Hydrocracking of alkylbenzenes and polycyclic aromatic hydrocarbons on acidic catalysts. Evidence for cyclization of the side chains

Abstract

The simple cyclization of alkyl side chains is accompanied by formation of hydrogen and is therefore a reaction that is repressed at high hydrogen pressure. It is shown that appreciable cyclization accompanied by cracking occurs when certain aromatic hydrocarbons are passed over a nickel sulfide on silica-alumina catalyst, even at hydrogen pressures as high as 75 atm. The products from cyclization are predominantly tetralins and indanes, of lower molecular weight than that of the reactant. For example, with n-decylbenzene, 39% of the reactant that cracks forms bicyclic hydrocarbons. The small extent of cyclization of side chains (without cracking) that is thermodynamically possible at 75 atm pressure of hydrogen is calculated. It is shown that this limitation can be exceeded if cyclization is accompanied by cracking or by some other reaction that consumes hydrogen.

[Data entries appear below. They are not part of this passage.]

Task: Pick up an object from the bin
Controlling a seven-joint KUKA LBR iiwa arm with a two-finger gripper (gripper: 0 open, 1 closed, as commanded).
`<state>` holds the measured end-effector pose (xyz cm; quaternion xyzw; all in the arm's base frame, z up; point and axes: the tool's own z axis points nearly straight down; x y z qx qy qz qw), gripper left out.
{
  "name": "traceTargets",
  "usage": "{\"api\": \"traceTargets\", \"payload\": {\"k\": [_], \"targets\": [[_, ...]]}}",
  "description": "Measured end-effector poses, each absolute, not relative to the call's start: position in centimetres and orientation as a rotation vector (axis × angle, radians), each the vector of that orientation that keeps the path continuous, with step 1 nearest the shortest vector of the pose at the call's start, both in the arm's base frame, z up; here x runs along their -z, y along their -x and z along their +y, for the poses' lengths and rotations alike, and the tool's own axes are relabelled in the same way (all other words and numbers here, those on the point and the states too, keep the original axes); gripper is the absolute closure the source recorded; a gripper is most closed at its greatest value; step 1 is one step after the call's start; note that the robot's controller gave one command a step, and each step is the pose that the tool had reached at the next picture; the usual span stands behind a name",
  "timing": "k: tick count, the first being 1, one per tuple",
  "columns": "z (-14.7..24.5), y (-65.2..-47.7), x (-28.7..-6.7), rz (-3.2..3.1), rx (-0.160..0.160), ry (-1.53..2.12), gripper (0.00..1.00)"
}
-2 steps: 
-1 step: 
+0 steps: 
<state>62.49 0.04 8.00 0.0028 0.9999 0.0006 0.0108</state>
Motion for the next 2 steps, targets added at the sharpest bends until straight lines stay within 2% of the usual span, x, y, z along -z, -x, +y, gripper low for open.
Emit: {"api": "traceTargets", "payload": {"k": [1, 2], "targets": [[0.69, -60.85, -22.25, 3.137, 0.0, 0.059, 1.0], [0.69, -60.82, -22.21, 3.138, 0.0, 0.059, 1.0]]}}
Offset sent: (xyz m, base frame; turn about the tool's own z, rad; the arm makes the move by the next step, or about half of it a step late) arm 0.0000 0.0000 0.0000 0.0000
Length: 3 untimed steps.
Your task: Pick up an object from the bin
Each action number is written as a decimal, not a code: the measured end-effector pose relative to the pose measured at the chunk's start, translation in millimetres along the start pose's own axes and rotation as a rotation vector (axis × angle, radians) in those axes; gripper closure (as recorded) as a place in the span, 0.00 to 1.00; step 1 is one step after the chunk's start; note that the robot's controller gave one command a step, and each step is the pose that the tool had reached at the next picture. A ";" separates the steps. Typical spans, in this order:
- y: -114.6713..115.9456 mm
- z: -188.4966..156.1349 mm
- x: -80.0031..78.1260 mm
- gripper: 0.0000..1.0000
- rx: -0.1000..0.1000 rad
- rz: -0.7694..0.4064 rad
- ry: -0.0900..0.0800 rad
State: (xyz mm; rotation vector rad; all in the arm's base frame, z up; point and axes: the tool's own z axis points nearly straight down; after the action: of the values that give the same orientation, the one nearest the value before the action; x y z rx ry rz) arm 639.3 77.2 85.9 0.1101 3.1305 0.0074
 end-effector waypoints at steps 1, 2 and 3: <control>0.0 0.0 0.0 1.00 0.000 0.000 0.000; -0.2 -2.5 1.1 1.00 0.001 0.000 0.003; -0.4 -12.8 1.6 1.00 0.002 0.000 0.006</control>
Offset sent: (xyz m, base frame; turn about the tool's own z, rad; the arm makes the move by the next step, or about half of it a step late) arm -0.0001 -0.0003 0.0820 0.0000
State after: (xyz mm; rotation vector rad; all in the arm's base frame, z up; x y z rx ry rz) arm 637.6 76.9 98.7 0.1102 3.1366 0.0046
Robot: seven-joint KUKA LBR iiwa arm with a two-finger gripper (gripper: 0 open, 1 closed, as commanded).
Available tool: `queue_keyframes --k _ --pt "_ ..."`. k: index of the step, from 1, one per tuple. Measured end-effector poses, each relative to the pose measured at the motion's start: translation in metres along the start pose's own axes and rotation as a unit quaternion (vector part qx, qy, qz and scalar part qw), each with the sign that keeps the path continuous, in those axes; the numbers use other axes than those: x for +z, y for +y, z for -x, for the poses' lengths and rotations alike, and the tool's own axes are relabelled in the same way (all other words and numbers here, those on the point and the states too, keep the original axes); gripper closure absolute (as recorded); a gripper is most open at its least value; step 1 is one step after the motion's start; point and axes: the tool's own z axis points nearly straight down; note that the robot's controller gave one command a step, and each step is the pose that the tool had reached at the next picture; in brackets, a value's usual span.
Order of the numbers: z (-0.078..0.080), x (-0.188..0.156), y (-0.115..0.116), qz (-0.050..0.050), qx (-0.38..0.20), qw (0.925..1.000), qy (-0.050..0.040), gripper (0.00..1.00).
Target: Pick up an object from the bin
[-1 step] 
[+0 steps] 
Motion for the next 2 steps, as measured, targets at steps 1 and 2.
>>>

The hydrocracking pattern of hexaethylbenzene differs markedly from that of hexamethylbenzene and is characterized by de-ethylation as the initial reaction. Cyclization accompanied by cracking occurs as one of the subsequent reactions. The product distribution from the hydrocracking of phenanthrene is discussed in detail. The proposed mechanism based on cyclization accounts for the unexpected product distribution, namely, the formation of tetralin without the formation of attendant light alkanes. Product distributions from the hydrocracking of n-butylbenzene, tetralin, anthracene, and pyrene are discussed.